Provided entries section start

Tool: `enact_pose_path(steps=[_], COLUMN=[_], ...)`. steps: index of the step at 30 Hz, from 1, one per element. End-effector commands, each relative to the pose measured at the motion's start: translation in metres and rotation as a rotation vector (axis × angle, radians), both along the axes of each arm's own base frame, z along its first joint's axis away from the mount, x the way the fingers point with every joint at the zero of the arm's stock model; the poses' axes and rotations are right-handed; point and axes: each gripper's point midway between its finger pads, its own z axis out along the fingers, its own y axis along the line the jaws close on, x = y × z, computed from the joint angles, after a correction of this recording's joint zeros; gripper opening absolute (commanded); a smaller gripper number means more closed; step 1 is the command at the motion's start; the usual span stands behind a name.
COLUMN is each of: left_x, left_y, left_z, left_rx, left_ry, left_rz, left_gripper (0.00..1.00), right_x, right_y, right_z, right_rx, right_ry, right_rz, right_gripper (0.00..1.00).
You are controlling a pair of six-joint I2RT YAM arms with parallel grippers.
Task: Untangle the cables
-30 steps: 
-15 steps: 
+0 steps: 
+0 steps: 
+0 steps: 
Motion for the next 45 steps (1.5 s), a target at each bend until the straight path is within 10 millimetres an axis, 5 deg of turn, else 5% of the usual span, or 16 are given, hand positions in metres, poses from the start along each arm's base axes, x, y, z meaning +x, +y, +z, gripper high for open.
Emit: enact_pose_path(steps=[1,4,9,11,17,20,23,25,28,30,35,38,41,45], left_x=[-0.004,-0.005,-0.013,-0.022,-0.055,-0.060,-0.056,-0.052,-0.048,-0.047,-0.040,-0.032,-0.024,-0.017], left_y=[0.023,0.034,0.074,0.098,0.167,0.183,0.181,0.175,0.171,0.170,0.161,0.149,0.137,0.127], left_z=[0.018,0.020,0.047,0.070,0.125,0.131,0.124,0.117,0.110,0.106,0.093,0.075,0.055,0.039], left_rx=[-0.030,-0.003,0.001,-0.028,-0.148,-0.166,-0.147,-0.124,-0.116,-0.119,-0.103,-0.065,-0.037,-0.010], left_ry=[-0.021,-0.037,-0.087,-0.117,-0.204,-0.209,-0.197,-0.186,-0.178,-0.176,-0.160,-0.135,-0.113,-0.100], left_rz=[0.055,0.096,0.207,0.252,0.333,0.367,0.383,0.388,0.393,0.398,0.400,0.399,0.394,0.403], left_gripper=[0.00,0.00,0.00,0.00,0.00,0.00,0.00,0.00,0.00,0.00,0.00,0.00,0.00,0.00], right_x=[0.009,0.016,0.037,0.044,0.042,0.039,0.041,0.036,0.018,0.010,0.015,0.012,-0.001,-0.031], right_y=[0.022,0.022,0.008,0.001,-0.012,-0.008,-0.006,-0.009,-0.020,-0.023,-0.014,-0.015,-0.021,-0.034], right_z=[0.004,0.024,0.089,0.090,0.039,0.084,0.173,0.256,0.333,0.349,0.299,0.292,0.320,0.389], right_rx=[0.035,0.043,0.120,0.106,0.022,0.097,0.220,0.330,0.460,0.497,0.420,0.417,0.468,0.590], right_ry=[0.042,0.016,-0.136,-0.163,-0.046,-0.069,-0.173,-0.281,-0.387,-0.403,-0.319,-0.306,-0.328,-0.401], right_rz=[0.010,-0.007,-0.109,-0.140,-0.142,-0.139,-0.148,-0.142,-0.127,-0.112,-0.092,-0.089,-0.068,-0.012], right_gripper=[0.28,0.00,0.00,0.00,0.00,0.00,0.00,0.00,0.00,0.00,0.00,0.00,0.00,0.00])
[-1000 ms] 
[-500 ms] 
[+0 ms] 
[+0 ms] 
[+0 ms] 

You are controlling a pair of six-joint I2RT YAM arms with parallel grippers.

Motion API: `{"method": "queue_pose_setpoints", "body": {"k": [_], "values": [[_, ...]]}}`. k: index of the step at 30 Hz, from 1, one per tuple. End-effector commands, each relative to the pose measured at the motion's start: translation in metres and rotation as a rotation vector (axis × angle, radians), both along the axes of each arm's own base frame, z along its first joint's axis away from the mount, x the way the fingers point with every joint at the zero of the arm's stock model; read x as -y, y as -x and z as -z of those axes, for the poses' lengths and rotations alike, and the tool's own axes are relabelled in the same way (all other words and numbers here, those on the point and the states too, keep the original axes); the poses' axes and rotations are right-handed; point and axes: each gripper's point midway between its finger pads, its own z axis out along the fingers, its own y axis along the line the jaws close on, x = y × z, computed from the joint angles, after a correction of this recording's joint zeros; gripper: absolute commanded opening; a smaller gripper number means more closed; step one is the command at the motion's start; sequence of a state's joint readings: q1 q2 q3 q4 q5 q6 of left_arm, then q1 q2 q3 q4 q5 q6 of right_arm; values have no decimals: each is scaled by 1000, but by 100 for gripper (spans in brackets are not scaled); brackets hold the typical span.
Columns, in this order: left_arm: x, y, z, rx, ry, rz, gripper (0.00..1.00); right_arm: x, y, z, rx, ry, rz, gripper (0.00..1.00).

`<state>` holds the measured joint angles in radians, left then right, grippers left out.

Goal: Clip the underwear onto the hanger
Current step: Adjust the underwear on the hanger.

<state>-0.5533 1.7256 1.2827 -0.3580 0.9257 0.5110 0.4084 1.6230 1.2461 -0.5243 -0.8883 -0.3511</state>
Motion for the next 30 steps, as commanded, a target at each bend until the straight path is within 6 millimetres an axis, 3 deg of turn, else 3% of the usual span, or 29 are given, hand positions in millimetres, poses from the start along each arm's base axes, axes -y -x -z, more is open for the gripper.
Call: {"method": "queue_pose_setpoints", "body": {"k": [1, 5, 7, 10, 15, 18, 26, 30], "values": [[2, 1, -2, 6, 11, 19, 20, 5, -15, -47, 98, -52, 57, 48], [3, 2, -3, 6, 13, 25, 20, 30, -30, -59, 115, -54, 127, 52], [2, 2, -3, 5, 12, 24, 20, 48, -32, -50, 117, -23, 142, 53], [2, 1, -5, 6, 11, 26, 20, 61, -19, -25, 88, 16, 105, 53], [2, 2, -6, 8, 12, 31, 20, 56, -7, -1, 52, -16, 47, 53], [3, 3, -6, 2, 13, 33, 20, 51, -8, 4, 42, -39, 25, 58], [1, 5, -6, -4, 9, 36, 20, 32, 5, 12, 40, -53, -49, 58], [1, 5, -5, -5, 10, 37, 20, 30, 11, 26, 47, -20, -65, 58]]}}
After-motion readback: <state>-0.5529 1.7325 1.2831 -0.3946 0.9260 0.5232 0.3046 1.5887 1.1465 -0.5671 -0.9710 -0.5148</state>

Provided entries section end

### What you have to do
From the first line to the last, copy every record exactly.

### Worked solution
Tool: `enact_pose_path(steps=[_], COLUMN=[_], ...)`. steps: index of the step at 30 Hz, from 1, one per element. End-effector commands, each relative to the pose measured at the motion's start: translation in metres and rotation as a rotation vector (axis × angle, radians), both along the axes of each arm's own base frame, z along its first joint's axis away from the mount, x the way the fingers point with every joint at the zero of the arm's stock model; the poses' axes and rotations are right-handed; point and axes: each gripper's point midway between its finger pads, its own z axis out along the fingers, its own y axis along the line the jaws close on, x = y × z, computed from the joint angles, after a correction of this recording's joint zeros; gripper opening absolute (commanded); a smaller gripper number means more closed; step 1 is the command at the motion's start; the usual span stands behind a name.
COLUMN is each of: left_x, left_y, left_z, left_rx, left_ry, left_rz, left_gripper (0.00..1.00), right_x, right_y, right_z, right_rx, right_ry, right_rz, right_gripper (0.00..1.00).
You are controlling a pair of six-joint I2RT YAM arms with parallel grippers.
Task: Untangle the cables
-30 steps: 
-15 steps: 
+0 steps: 
+0 steps: 
+0 steps: 
Motion for the next 45 steps (1.5 s), a target at each bend until the straight path is within 10 millimetres an axis, 5 deg of turn, else 5% of the usual span, or 16 are given, hand positions in metres, poses from the start along each arm's base axes, x, y, z meaning +x, +y, +z, gripper high for open.
Emit: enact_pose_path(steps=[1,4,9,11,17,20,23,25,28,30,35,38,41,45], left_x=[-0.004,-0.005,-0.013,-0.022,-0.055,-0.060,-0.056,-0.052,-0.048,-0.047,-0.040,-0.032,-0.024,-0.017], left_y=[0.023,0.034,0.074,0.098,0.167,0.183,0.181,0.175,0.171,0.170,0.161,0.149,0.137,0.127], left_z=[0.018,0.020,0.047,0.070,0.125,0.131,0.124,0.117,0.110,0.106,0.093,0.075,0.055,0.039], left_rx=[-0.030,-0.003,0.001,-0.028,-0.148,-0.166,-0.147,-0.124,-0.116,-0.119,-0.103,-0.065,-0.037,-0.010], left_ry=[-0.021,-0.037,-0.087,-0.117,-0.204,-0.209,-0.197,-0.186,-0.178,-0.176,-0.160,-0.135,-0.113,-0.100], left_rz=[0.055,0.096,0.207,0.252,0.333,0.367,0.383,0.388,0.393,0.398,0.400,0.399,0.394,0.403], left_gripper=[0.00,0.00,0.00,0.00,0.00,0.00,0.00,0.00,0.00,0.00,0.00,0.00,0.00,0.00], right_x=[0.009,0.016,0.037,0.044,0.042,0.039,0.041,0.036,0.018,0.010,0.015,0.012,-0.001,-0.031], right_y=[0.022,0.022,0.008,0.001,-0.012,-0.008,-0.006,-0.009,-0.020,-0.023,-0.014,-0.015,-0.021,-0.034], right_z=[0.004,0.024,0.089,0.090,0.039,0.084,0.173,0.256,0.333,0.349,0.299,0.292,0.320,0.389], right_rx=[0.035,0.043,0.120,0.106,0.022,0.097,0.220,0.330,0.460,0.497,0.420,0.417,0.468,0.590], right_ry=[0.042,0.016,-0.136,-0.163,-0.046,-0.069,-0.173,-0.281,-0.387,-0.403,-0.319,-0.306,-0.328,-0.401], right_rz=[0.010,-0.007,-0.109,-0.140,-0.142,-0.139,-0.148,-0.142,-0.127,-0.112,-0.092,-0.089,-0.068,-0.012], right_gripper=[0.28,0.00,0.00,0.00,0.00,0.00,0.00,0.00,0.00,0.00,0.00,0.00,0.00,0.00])
[-1000 ms] 
[-500 ms] 
[+0 ms] 
[+0 ms] 
[+0 ms] 

You are controlling a pair of six-joint I2RT YAM arms with parallel grippers.

Motion API: `{"method": "queue_pose_setpoints", "body": {"k": [_], "values": [[_, ...]]}}`. k: index of the step at 30 Hz, from 1, one per tuple. End-effector commands, each relative to the pose measured at the motion's start: translation in metres and rotation as a rotation vector (axis × angle, radians), both along the axes of each arm's own base frame, z along its first joint's axis away from the mount, x the way the fingers point with every joint at the zero of the arm's stock model; read x as -y, y as -x and z as -z of those axes, for the poses' lengths and rotations alike, and the tool's own axes are relabelled in the same way (all other words and numbers here, those on the point and the states too, keep the original axes); the poses' axes and rotations are right-handed; point and axes: each gripper's point midway between its finger pads, its own z axis out along the fingers, its own y axis along the line the jaws close on, x = y × z, computed from the joint angles, after a correction of this recording's joint zeros; gripper: absolute commanded opening; a smaller gripper number means more closed; step one is the command at the motion's start; sequence of a state's joint readings: q1 q2 q3 q4 q5 q6 of left_arm, then q1 q2 q3 q4 q5 q6 of right_arm; values have no decimals: each is scaled by 1000, but by 100 for gripper (spans in brackets are not scaled); brackets hold the typical span.
Columns, in this order: left_arm: x, y, z, rx, ry, rz, gripper (0.00..1.00); right_arm: x, y, z, rx, ry, rz, gripper (0.00..1.00).

`<state>` holds the measured joint angles in radians, left then right, grippers left out.

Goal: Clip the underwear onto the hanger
Current step: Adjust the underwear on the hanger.

<state>-0.5533 1.7256 1.2827 -0.3580 0.9257 0.5110 0.4084 1.6230 1.2461 -0.5243 -0.8883 -0.3511</state>
Motion for the next 30 steps, as commanded, a target at each bend until the straight path is within 6 millimetres an axis, 3 deg of turn, else 3% of the usual span, or 29 are given, hand positions in millimetres, poses from the start along each arm's base axes, axes -y -x -z, more is open for the gripper.
Call: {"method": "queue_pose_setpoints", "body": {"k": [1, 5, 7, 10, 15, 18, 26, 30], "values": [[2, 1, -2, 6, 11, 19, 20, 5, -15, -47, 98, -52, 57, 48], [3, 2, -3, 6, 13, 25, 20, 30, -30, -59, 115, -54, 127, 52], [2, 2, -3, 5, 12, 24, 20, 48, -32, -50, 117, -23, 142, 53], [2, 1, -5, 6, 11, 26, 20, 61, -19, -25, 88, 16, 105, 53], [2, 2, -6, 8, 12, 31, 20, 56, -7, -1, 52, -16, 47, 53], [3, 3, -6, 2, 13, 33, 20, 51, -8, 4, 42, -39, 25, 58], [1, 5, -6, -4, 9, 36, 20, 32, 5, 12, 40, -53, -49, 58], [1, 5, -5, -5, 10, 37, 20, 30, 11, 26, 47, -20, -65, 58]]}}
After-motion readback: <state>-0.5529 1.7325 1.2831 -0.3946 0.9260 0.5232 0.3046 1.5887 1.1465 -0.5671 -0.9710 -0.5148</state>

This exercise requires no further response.